What to produce: From the data below, return each line in which the string "right" is found.

(Records drawn from a dataset)
+++

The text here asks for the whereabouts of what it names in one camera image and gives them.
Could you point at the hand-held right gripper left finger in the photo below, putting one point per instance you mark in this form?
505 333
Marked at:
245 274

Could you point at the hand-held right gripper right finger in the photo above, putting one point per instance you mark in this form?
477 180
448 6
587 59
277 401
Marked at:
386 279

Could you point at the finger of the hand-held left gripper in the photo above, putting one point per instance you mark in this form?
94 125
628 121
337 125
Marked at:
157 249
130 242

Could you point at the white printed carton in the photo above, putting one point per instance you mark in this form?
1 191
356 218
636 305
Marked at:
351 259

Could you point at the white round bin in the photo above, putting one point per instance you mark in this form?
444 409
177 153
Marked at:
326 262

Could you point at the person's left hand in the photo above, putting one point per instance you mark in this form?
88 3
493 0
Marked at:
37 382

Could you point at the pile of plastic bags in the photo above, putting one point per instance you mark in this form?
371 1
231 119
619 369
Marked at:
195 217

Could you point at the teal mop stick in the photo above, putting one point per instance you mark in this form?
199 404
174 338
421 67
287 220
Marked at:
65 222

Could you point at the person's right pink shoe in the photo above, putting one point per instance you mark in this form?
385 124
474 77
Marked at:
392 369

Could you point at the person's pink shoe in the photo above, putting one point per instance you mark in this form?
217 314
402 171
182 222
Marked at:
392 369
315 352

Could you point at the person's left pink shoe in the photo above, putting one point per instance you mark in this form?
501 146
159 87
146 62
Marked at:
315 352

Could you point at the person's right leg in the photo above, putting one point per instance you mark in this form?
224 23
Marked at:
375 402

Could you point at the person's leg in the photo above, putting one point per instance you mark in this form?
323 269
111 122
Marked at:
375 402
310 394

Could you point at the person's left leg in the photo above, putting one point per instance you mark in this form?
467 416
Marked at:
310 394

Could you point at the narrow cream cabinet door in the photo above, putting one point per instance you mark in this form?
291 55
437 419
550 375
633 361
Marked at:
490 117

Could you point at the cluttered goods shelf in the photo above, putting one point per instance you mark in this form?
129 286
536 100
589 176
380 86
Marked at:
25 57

+++

Solution for this task:
Could you point at the hand-held right gripper left finger in the photo below, putting one point per instance you mark in this form?
Could you point at the hand-held right gripper right finger in the photo above, putting one point per instance you mark in this form?
Could you point at the person's right pink shoe in the photo above, putting one point per instance you mark in this form?
Could you point at the person's right leg in the photo above, putting one point per instance you mark in this form?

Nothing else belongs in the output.